Ubuntu 9.04 vs. Mac OS X 10.5.6 Benchmarks
Last year we provided benchmarks looking at Ubuntu versus Mac OS X when it came to using the latest releases for both software platforms at the time. Both operating systems had performed competitively -- in some tests, the Apple OS wound up on top while in other areas Canonical had the advantage. Since that article back in November, Apple has released a minor update to Leopard (v10.5.6) and Canonical last month released Ubuntu 9.04. We have already looked at the performance of Ubuntu's Jaunty Jackalope, and even found it to perform with old hardware, but how does it now compete with Mac OS X? We have more benchmarks this morning to continue this performance investigation.

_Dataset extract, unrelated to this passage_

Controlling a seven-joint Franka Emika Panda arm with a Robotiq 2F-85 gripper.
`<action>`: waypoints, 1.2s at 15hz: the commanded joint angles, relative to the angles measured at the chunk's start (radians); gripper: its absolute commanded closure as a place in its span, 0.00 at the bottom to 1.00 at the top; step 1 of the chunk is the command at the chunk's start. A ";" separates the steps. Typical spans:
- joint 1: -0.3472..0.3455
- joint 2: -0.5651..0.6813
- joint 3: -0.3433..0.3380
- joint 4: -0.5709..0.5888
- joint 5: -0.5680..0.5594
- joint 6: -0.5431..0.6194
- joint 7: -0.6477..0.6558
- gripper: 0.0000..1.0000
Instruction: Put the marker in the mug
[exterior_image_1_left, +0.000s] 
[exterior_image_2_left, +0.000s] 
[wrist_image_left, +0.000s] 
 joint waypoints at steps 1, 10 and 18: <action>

Like our earlier article when benchmarking Mac OS X, for this testing we used an Apple Mac Mini with an Intel Core 2 Duo T5600 clocked at 1.83GHz, an Intel 945 + ICH-7M motherboard with integrated graphics, 1GB of DDR2 memory, and an 80GB Hitachi HTS542580K9SA00 HDD. Ubuntu was running on this system via Apple's BootCamp. On the Apple side was Mac OS X 10.5.6 with all available updates and on the Ubuntu side was Ubuntu 9.04 32-bit. The kernel reported on OS X 10.5.6 is 9.6.0 i386, X Server 1.3.0-apple22, OpenGL 1.2 APPLE-1.5.36, GCC 4.2.1, and a Journaled HFS+ file-system was used. Ubuntu 9.04 uses the Linux 2.6.28 kernel, X Server 1.6.0, xf86-video-intel 2.6.3, OpenGL 1.4 Mesa 7.4, GCC 4.3.3, and an EXT3 file-system. When installing Apple's X Code it ships with both GCC 4.0 and GCC 4.2, but we had enabled the later version to be more comparable to the modern day GCC that the Linux distributions are generally using. Both operating systems were left running with their stock settings during the testing process.
To compare the Mac OS X and Ubuntu Linux performance again we had used the Phoronix Test Suite. Particularly, we were using the latest Sandtorg code that will go on to be Phoronix Test Suite 2.0. With the Phoronix Test Suite continuing to receive new test profiles and other enhancements, this time around we had more tests to run than with our Mac OS X benchmarking from last year. The tests we used included Urban Terror, Java 2D Microbenchmark, LAME MP3 encoding, Ogg encoding, FFmpeg, timed PHP compilation, timed ImageMagick compilation, 7-Zip compression, Gzip compression, GnuPG, OpenSSL, BYTE Unix Benchmark, SciMark, SQLite, Crafty, Threaded I/O Tester, PostgreSQL pgbench, Sunflow Rendering System, Bork File Encrypter, and Java SciMark.
With all of that said, let's get on to the test results.